With each new novel, Don DeLillo's stature--and talent--continue to grow. A stylist of incandescent energy, and inspired mimic, a penetrating observer of our private anxieties, his virtuosity seems limitless. And now he returns to one of the dominant themes of his four previous books. In Players he confronts that clandestine mentality--the compulsive gamesmanship, the obsessively disguised intentions, the irresistible urge to conspire--which plagues our private as well as our public lives.

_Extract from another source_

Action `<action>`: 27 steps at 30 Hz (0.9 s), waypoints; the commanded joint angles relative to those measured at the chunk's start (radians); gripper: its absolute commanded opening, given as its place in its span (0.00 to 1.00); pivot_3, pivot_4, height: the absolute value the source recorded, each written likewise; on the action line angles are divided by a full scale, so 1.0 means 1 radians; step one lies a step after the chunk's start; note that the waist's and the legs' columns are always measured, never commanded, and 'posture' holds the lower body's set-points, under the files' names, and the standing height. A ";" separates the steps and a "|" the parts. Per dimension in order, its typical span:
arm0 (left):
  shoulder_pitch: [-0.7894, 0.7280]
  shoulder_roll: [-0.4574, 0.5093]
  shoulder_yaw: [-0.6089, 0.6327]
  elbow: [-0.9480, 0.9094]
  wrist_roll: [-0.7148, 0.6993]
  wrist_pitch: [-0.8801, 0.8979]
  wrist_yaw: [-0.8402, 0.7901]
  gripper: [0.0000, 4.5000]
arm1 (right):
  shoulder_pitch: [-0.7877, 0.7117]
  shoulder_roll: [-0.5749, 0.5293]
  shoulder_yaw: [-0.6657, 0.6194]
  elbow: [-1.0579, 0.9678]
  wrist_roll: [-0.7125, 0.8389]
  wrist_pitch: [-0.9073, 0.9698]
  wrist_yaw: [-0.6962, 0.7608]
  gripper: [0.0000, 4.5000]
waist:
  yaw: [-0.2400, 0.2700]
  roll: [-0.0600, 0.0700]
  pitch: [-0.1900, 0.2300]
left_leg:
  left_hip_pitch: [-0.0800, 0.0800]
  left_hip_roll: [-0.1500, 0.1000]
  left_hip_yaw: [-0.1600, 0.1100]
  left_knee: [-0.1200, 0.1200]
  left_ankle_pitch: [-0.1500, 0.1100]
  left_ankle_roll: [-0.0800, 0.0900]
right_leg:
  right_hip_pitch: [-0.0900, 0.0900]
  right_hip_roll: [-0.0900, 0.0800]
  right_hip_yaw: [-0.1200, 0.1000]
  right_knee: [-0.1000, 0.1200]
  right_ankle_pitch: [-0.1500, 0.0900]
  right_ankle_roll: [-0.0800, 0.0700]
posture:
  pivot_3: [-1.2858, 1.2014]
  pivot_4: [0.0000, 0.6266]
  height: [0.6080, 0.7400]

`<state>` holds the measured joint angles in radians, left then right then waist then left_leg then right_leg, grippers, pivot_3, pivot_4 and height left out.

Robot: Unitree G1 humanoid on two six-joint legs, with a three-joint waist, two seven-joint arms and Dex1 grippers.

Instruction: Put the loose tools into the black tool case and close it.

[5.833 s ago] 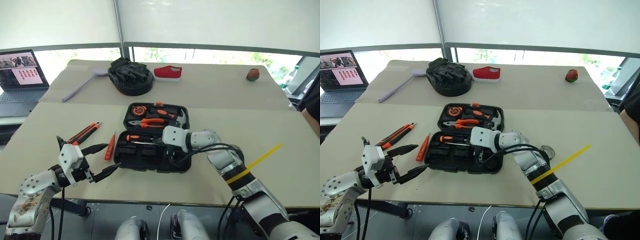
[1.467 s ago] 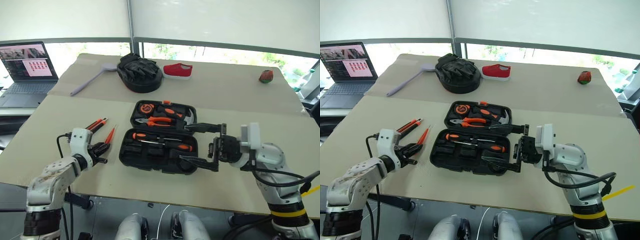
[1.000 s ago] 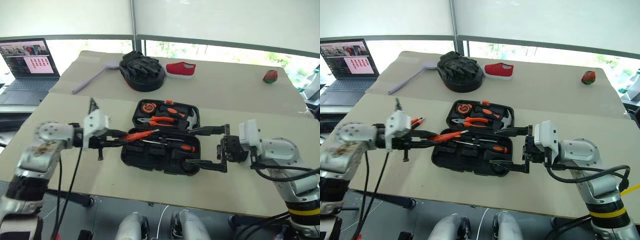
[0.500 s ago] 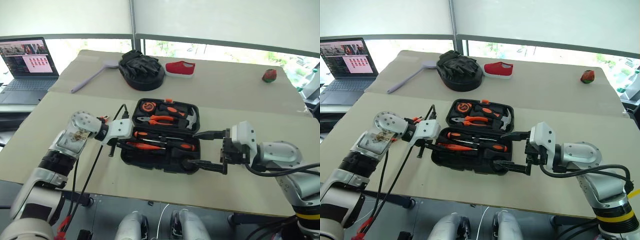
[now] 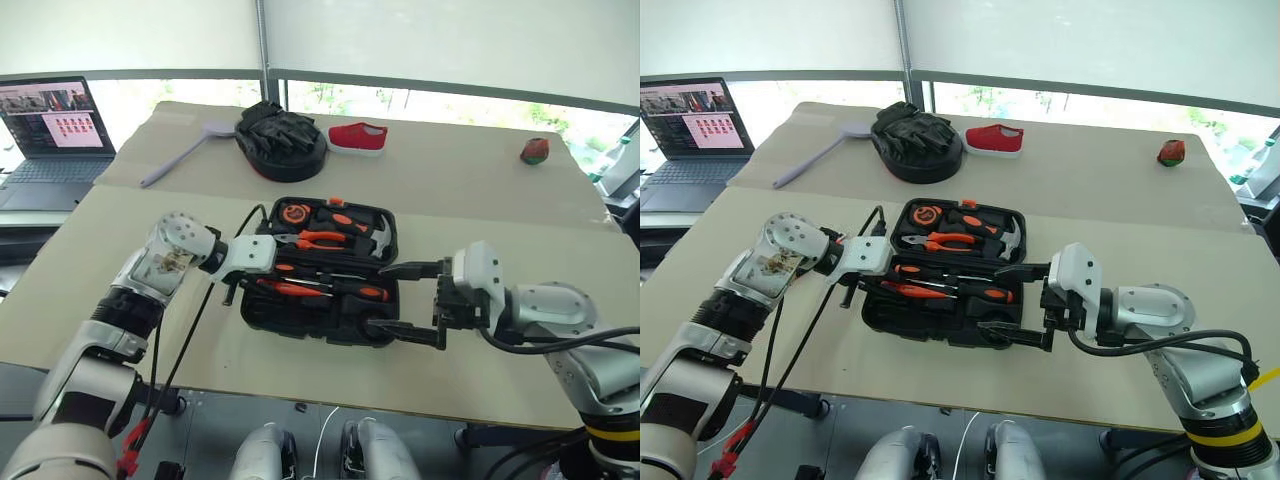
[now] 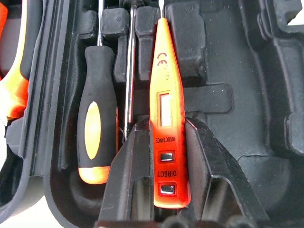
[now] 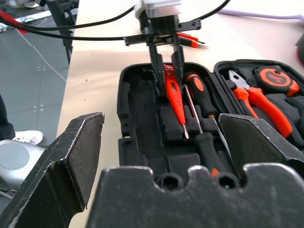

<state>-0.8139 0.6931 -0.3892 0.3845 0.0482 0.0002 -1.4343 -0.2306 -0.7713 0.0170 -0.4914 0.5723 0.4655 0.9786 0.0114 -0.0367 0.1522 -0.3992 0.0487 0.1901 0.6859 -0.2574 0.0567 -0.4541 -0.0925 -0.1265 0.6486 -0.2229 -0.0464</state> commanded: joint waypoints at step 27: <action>0.220 -0.116 0.223 -0.110 -0.217 0.161 0.185 0.01 | 0.036 0.015 -0.027 0.001 -0.003 -0.048 0.033 1.00 | -0.003 0.000 0.000 | -0.006 0.000 0.000 0.011 -0.003 0.006 | -0.001 0.000 0.000 0.000 0.003 0.004 | 0.52 0.24 1.00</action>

We begin with the Wynants, Pammy and Lyle, a bright, attractive, successful, contemporary young couple. But for all their good fortune, something is terribly wrong. He spends his evenings watching television, switching channels incessantly. She takes tapdancing lessons and worries about the Mister Softee truck that stops on their street every night. When they talk, it's mostly chatter, bored and hostile ("What'd you get me for Valentine's Day?" "A vasectomy"); sometimes it's just noises. When they make love, it's mostly a matter of "service," "satisfaction," and "interaction." Both of them worry that they've become too complex to enjoy, to feel, to experience things directly.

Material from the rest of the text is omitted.